Following this RFC SHOULD be done to help ensure consistency of communication between one's internal documents and the standards world at large.

6

Not sure where you came to the conclusion that shall and must belong at separate levels of documentation. That's a pretty arbitrary distinction that isn't backed by any source I know of.

Shall and must are lexically equivalent. It's an action that is required.

Whether you use shall or must really depends upon the rest of the document that you are writing within and what makes grammatical sense for that particular sentence.

So yes, you're wrong. But you're also wrong on always using shall instead of must. They represent the same degree of obligation.

2

If you happen to work within the framework of DO-178 or DO-254 guidelines, these have their own definitions for requirements in general and derived requirements. These guidelines do not, however, specify which word, e.g. shall, should, must, should be used for specifying the requirements.

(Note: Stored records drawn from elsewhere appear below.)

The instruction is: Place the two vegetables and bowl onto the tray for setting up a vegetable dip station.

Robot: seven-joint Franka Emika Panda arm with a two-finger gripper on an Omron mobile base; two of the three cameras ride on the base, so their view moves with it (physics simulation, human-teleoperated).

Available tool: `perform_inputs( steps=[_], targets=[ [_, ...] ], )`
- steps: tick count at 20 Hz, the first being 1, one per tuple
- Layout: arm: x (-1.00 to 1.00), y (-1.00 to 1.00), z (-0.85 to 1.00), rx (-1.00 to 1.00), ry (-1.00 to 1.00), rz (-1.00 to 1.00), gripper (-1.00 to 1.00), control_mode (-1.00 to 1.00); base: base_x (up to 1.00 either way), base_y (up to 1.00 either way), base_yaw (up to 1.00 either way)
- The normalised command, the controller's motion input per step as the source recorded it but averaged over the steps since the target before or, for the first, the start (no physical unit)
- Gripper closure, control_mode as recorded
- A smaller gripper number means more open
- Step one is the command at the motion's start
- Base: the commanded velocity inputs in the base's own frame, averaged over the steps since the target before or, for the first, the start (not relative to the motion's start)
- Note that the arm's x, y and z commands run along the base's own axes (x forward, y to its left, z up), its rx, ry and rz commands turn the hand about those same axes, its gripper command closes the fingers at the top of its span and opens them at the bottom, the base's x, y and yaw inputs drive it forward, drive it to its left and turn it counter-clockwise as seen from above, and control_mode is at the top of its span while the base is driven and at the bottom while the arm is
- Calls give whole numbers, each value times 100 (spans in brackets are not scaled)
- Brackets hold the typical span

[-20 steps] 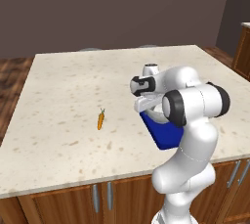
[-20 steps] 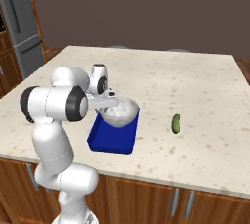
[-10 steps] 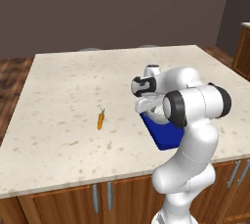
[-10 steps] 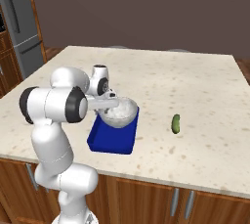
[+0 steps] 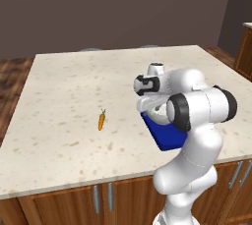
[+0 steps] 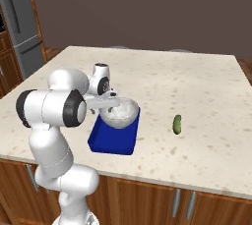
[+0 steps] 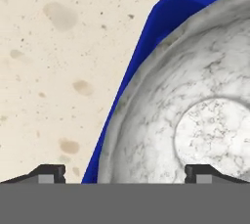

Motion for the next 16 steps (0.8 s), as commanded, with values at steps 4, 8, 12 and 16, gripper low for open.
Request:
perform_inputs(
  steps=[4, 8, 12, 16],
  targets=[
    [-20, 6, 45, 0, -8, -3, -100, -100, 0, 0, 0],
    [-27, 19, 44, 0, -8, -5, -100, -100, 0, 0, 0],
    [-29, 31, 40, 0, 0, -4, -100, -100, 0, 0, 0],
    [-24, 41, 31, 0, 0, -9, -100, -100, 0, 0, 0]
  ],
)
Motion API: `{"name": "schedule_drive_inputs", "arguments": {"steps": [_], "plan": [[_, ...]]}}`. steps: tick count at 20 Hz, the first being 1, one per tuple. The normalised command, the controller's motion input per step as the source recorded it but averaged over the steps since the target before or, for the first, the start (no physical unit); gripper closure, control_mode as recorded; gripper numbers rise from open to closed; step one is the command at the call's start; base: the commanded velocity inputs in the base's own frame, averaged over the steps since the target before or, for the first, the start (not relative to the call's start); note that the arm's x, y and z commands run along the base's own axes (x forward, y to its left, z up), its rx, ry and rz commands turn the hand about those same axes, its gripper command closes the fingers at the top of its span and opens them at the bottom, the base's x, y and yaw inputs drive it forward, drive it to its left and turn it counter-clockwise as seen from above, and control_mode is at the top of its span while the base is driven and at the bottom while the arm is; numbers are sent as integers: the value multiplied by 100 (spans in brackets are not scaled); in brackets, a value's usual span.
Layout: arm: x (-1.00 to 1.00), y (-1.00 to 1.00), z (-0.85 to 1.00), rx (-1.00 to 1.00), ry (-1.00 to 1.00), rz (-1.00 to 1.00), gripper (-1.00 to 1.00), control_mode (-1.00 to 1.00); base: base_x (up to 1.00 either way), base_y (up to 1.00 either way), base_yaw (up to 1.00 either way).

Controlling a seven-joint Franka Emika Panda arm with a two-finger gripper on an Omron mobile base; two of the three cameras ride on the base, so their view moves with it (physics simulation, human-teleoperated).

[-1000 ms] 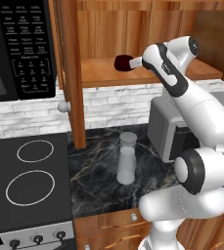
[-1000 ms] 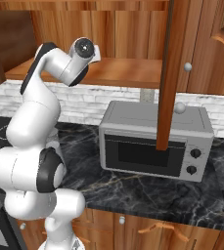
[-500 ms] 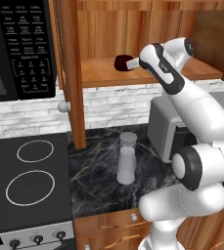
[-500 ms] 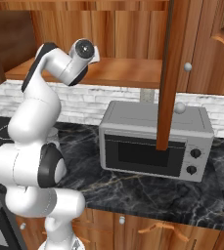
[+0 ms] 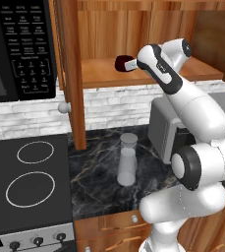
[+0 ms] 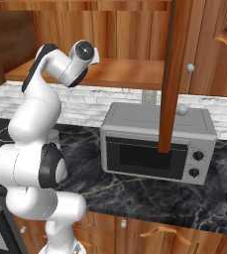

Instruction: There is a tray on the dining counter. Grab the cup, mug, and pitcher and place them on the tray. The pitcher may be placed next to the tray if it cannot fit the tray.

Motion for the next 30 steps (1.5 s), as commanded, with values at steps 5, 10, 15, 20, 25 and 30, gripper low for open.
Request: {"name": "schedule_drive_inputs", "arguments": {"steps": [5, 10, 15, 20, 25, 30], "plan": [[0, 0, 0, 0, 0, 0, -100, -100, 0, 0, 0], [0, 0, 0, 0, 0, 0, -100, -100, 0, 0, 0], [0, 0, 0, 0, 0, 0, 100, -100, 0, 0, 0], [0, 0, 0, 0, 0, 0, 100, -100, 0, 0, 0], [0, 0, 0, 0, 0, 0, 100, -100, 0, 0, 0], [3, 0, 3, 0, 0, 0, 100, -100, 0, 0, 0]]}}
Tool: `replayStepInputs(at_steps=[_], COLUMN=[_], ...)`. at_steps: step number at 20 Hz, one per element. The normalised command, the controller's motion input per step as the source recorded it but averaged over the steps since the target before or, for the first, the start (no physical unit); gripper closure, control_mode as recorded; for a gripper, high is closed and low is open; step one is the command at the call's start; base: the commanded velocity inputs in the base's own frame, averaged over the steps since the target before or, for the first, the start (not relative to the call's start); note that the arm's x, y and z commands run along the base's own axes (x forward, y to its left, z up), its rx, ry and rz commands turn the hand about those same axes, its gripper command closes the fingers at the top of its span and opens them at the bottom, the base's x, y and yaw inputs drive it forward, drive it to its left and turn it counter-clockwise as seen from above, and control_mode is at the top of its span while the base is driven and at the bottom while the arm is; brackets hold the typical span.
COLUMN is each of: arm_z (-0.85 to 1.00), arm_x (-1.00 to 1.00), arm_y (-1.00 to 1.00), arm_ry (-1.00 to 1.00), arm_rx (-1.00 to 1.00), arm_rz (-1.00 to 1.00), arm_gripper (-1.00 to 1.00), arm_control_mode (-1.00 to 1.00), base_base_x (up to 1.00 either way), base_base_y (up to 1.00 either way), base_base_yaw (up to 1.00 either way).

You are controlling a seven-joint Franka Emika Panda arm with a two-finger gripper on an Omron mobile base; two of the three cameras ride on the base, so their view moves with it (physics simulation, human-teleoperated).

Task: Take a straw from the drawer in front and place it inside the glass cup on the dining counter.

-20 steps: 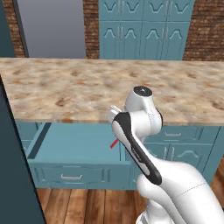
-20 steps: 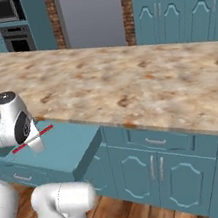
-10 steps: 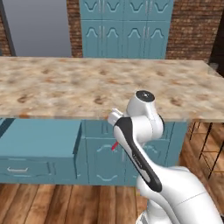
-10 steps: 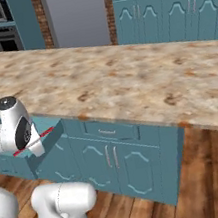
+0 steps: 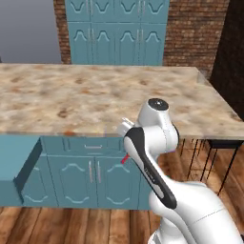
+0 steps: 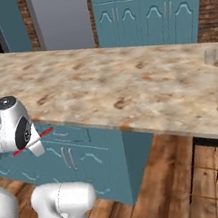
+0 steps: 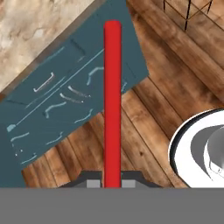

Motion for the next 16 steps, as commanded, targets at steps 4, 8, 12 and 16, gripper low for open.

If your requirements management tooling does not automatically point out derived requirements for you, making these distinct from functional requirements by the use of a must instead of shall can be beneficial, for example to demonstrate that the verification objectives for derived requirements have also been met. This could be a possible reason for the seemingly arbitrary documentation requirement.

Note that in DO-178 and DO-254 derived requirement actually means a requirement which has not been derived from a higher-level requirement. A derived requirements therefore essentially initiates a new chain of traceability.

Both the DO-178 and the DO-254 are commercial guideline documents used for avionics software and electronics development, and only available for a fee from www.rtca.org.